1. Negredo or Blackening
2. Albedo or Whitening
3. Rubedo or Reddening
Possible Connection of the Major Arcana of the Tarot with The Magic Flute
The original 1791 libretto of The Magic Flute divides the opera into an overture plus 21 numbered musical parts for a total of 22 pieces. M. F. M. van den Berk, in his recently published (2004) book entitled Die Zauberflöte. An Alchemical Allegory, (see pages 511-512), makes the following observation concerning these 22 pieces (22 Stücken):
In this context we can think of the Tarot deck with its 22 major Arcana cards. In that deck the first card is also unnumbered. In the years that the opera was performed, the esoteric meaning of the Tarot deck was very much a topical subject. In 1781 the Freemason Court de Gebelin in the eighth volume of his Monde Primitif was the first who attempted to demonstrate that the Tarot cards in fact constitute the lost Book of Thoth, a treatise on the ancient Egyptian Mysteries! Thomas von Trattner, in whose house Mozart lived during the months prior to becoming a Freemason, was one of the first to sign up for Gebelin's work. We know that the Mozart family were avid Tarock players and that Schikaneder rarely missed a hand! It is legitimate to assume that a closer study will bring to light far-reaching similarities between scenes from the opera and the themes depicted in the Tarot deck. We should not forget that for a long time our opera was known as Egyptische Geheimnisse (Egyptian Mysteries). Only at a very late point in time was the name Die Zauberflöte favored over Egyptische Geheimnisse.
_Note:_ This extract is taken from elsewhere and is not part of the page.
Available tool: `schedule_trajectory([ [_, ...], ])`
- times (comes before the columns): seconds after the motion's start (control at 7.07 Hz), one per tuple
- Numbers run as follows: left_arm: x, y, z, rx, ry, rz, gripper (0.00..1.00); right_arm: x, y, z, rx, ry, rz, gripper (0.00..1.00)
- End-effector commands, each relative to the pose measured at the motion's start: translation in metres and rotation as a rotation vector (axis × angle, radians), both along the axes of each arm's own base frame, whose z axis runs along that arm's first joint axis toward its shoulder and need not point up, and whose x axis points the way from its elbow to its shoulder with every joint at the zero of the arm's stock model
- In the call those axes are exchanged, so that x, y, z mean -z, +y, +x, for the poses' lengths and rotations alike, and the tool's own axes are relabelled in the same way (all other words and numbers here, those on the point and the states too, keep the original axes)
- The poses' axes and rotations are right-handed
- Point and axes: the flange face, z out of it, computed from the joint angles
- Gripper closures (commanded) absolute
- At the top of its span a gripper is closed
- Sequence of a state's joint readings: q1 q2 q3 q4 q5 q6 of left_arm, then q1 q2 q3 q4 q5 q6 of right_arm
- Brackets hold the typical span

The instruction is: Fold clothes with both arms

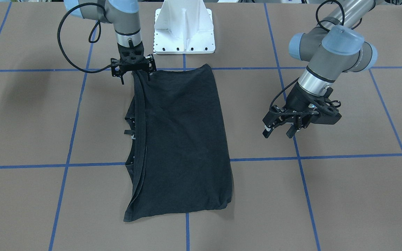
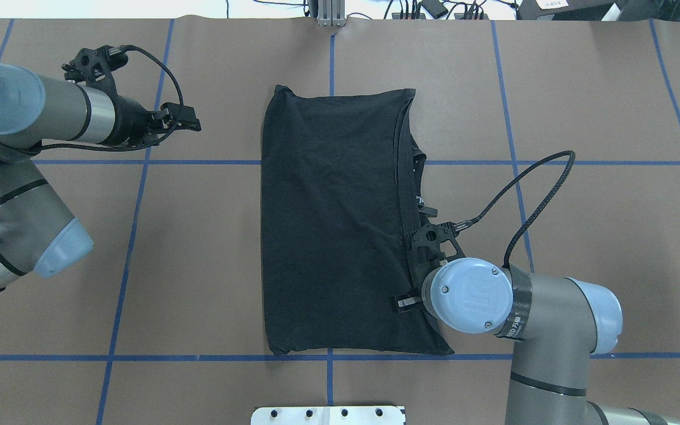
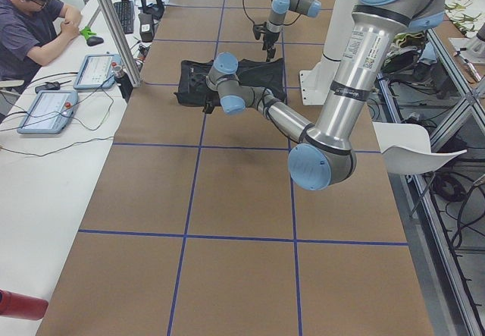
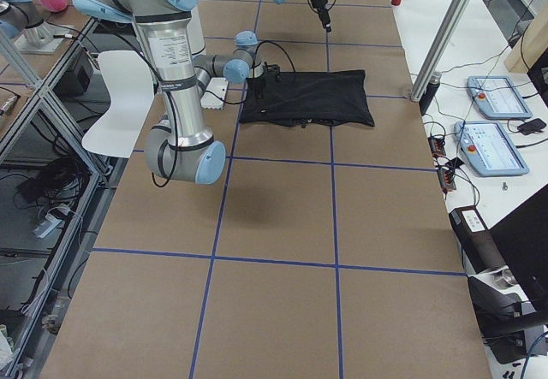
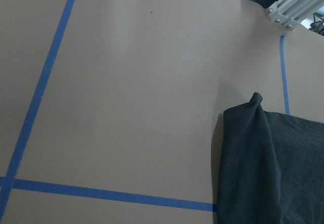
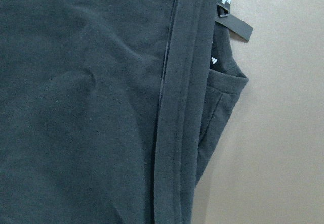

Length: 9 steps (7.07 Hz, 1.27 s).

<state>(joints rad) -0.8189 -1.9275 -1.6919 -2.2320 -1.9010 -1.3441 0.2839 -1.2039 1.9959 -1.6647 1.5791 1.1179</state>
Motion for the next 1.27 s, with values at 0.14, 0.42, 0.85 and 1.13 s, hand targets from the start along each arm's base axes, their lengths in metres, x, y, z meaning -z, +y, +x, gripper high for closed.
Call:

The Major Arcana (trump suit) of the classic Tarot card deck contains 21 numbered cards plus one other card called the Fool (Joker) which has no number. In my opinion, the symbolic images on the numbered trumps may be used to represent the 21 steps of a psychological Alchemical process leading to a higher state of consciousness for the individual practitioner.
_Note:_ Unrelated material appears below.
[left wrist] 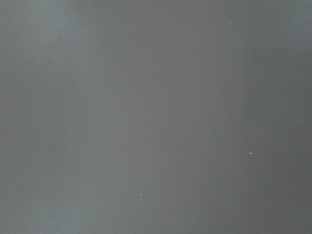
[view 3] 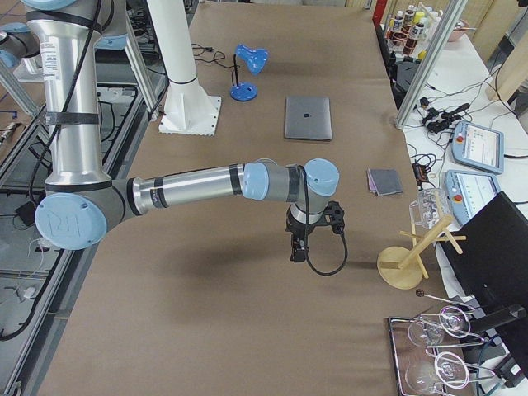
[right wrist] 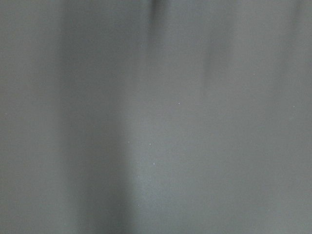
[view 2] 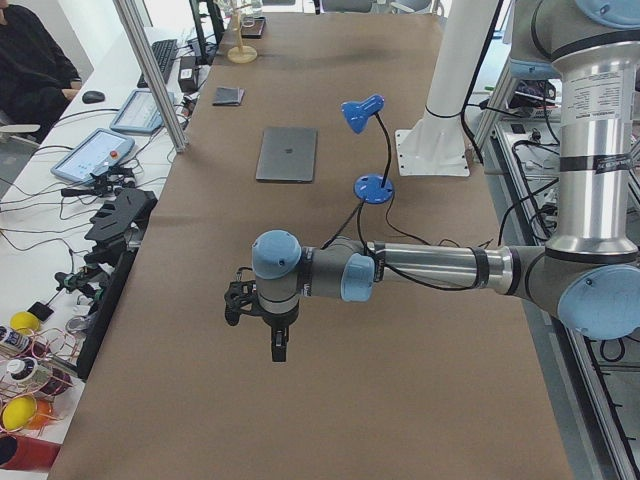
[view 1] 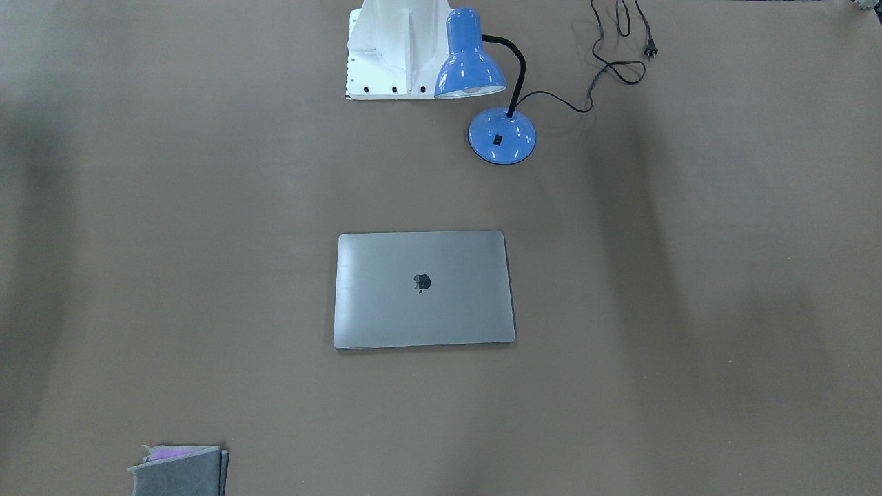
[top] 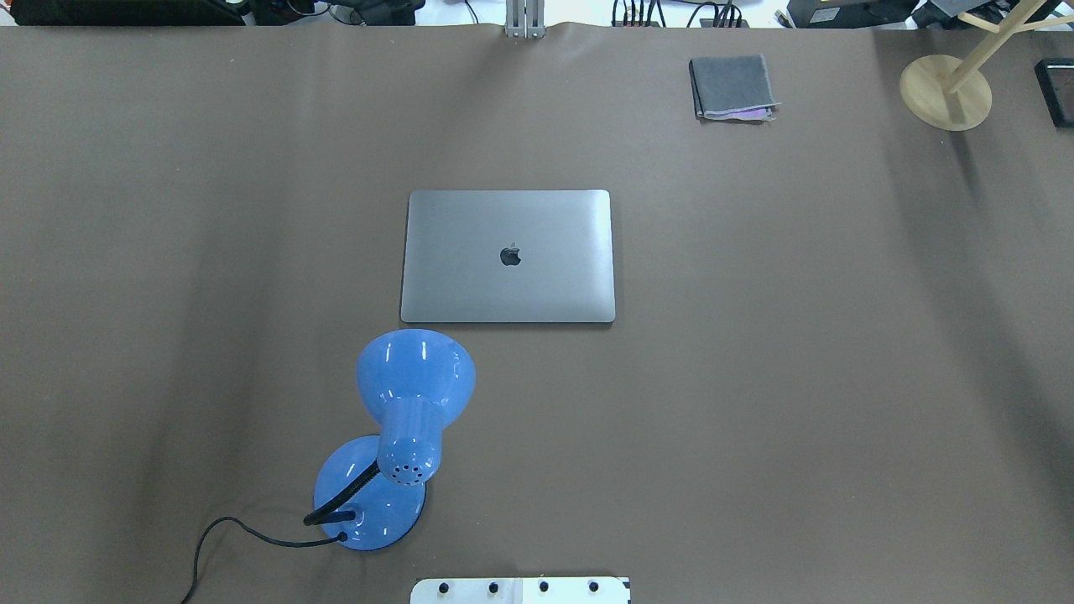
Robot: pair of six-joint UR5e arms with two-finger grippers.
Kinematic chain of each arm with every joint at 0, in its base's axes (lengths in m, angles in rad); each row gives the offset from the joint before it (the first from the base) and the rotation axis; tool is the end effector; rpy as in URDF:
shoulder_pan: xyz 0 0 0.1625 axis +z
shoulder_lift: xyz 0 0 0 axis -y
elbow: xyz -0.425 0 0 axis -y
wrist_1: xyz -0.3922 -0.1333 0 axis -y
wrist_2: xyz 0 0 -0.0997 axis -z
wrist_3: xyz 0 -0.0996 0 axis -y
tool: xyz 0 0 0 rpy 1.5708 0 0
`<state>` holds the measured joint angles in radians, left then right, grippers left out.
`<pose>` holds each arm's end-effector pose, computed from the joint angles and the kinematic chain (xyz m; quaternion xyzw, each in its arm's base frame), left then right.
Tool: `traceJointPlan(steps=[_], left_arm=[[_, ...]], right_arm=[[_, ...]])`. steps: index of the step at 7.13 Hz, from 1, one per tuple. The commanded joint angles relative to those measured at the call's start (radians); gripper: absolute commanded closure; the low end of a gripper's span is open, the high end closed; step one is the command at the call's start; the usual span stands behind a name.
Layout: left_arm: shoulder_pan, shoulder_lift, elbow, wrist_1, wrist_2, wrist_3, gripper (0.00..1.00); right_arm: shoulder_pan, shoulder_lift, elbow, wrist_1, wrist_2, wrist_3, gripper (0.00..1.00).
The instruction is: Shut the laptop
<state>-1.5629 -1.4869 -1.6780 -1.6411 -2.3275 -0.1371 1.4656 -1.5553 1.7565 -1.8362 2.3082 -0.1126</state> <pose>-0.0613 -0.4630 0.6396 0.0166 0.3712 -0.0427 0.9274 0.0150 -0.4899 0.5890 -0.0286 -0.3603 -0.0898 0.9281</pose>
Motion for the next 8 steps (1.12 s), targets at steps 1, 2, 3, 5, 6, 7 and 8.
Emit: traceJointPlan(steps=[1, 2, 3, 5, 6, 7, 8], left_arm=[[0.001, 0.002, 0.006, -0.002, -0.056, -0.010, 0.02], [0.001, 0.000, 0.004, -0.005, -0.058, -0.012, 0.02], [0.001, 0.000, 0.000, -0.011, -0.059, -0.051, 0.02], [0.001, -0.003, -0.003, -0.011, -0.059, -0.055, 0.02], [0.001, -0.012, 0.003, -0.011, -0.058, -0.053, 0.02], [0.001, -0.012, 0.003, -0.009, -0.058, -0.053, 0.02], [0.001, -0.012, 0.003, -0.009, -0.058, -0.053, 0.02]], right_arm=[[0.010, -0.003, -0.005, -0.001, 0.008, -0.001, 0.00], [0.022, -0.005, -0.008, -0.002, 0.010, -0.001, 0.00], [0.030, -0.018, -0.011, -0.002, 0.008, 0.001, 0.00], [0.039, -0.055, -0.015, 0.006, 0.019, -0.005, 0.00], [0.047, -0.058, -0.023, 0.011, 0.019, -0.028, 0.00], [0.059, -0.060, -0.041, 0.012, 0.019, -0.088, 0.00], [0.067, -0.054, -0.043, 0.012, 0.017, -0.096, 0.00]])
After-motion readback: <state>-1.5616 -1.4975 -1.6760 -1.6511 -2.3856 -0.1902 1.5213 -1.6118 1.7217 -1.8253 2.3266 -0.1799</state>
The Fool (Le Mat) - Unnumbered (Zero) Card: The unnumbered Fool card is usually considered to symbolize the god Hermes or Mercury. The ancient Greeks and Romans considered this god to take the role of mediator between the Olympian gods and men on Earth. He was the Psychopomp or guide to the souls of men. At various times, Hermes was also believed to assume the role of a "trickster god" or "holy fool," hence his association with the Joker or Fool card. Hermes usually was depicted as carrying the Caduceus; this was a staff with two snakes entwined around it in a double helix pattern similar to that of DNA. The Greeks associated Hermes with either the Egyptian god Thoth or the god Osiris. In Islamic lore, a personality similar to Hermes is described under the name of Al-Khidr (literally means "The Green One"). He is almost certainly cited in the Koran (see Sura XVIII) as the unnamed servant of God who initiates Moses into the mysteries and paradoxes of life. He also is similar to the Green Man of pagan religious lore.